» **Problem details**:
Beginning with the opening line of the entries, return every line through the one containing "Tag black right arm", both included, and nothing else. Omit pictures.

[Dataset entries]
******************************

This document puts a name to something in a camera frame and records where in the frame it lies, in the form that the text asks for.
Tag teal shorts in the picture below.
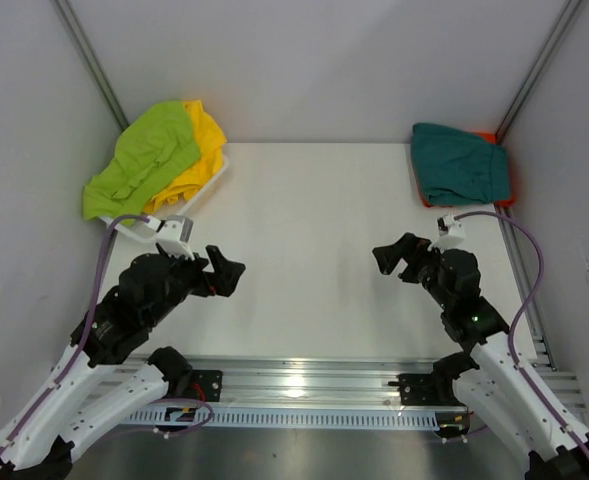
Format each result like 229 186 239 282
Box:
411 122 511 206

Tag yellow shorts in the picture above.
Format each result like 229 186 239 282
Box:
143 100 227 214

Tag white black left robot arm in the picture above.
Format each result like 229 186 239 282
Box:
0 245 246 479

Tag aluminium frame post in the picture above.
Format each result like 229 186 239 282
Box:
50 0 129 131
495 0 588 145

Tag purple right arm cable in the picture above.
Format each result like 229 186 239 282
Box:
436 209 589 480

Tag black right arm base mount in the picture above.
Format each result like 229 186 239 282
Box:
387 352 479 406

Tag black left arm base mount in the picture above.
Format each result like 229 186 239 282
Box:
146 347 223 403

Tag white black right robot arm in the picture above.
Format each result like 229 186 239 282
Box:
372 233 589 479

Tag lime green shorts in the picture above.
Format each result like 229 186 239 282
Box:
82 101 200 221

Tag aluminium frame post left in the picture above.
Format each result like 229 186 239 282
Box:
50 0 129 131

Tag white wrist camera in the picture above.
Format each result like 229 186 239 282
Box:
428 214 466 252
146 215 195 260

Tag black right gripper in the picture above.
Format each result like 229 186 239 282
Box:
372 233 452 310

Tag white perforated plastic basket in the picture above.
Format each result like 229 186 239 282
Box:
115 155 230 244

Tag white slotted cable duct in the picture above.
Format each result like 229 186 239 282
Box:
121 406 473 431

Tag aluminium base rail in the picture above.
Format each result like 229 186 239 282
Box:
113 355 588 411

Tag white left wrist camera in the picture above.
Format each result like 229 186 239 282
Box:
146 215 195 260

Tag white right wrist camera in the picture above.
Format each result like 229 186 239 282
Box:
428 214 466 252

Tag orange shorts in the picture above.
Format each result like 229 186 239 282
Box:
418 130 518 209

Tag aluminium frame post right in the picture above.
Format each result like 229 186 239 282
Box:
495 0 588 145

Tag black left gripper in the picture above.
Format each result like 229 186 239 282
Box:
146 243 245 326

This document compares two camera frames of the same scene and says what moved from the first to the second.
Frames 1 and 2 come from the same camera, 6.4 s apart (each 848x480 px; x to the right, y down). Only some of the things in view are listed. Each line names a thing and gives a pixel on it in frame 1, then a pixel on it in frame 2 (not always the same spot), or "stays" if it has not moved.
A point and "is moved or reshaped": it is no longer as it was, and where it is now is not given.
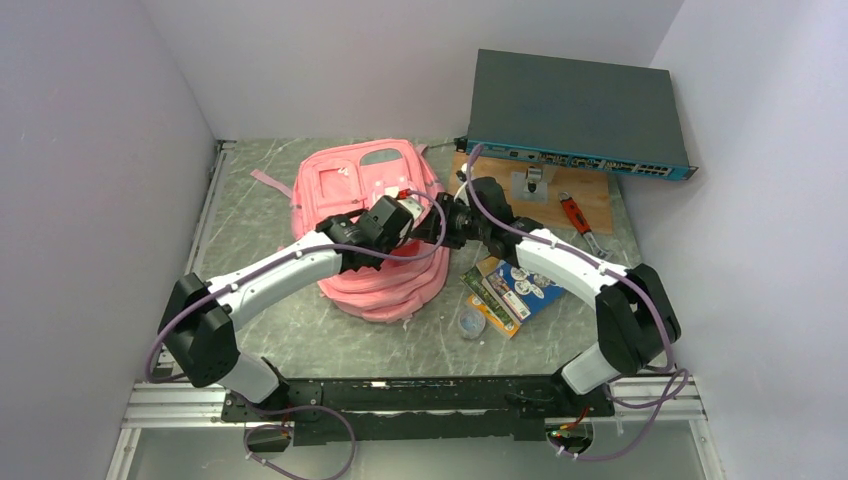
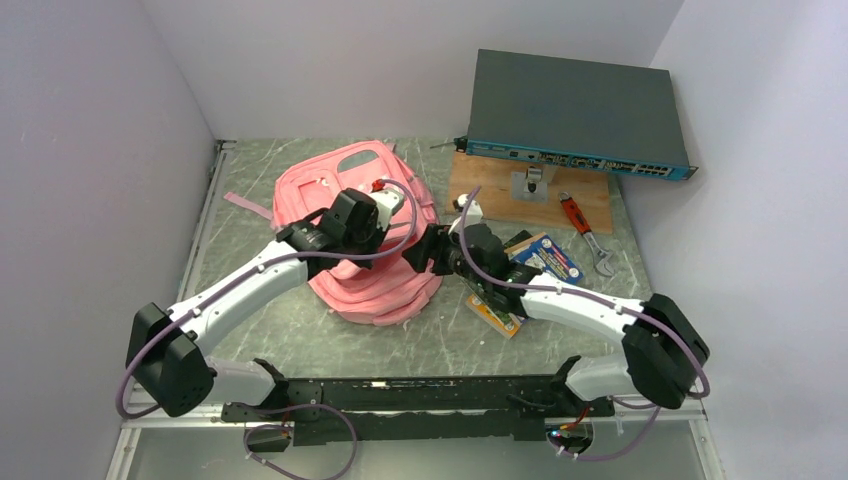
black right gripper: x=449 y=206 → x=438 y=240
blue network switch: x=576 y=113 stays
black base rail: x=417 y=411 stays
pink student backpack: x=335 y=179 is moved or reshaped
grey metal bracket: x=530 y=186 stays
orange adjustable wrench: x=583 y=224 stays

******************************

» **Solution for this exercise**:
This document puts a name to something in a camera frame and records where in the frame it lies, in the form that the text asks for.
Tag teal shorts in the picture below.
Format each result like 229 186 239 282
Box:
411 122 511 206

Tag yellow shorts in the picture above.
Format each result like 229 186 239 282
Box:
143 100 227 214

Tag white black left robot arm in the picture above.
Format each result like 229 186 239 282
Box:
0 245 246 479

Tag aluminium frame post in the picture above.
Format each result like 229 186 239 282
Box:
50 0 129 131
495 0 588 145

Tag purple right arm cable in the picture above.
Format each result like 229 186 239 282
Box:
436 209 589 480

Tag black right arm base mount in the picture above.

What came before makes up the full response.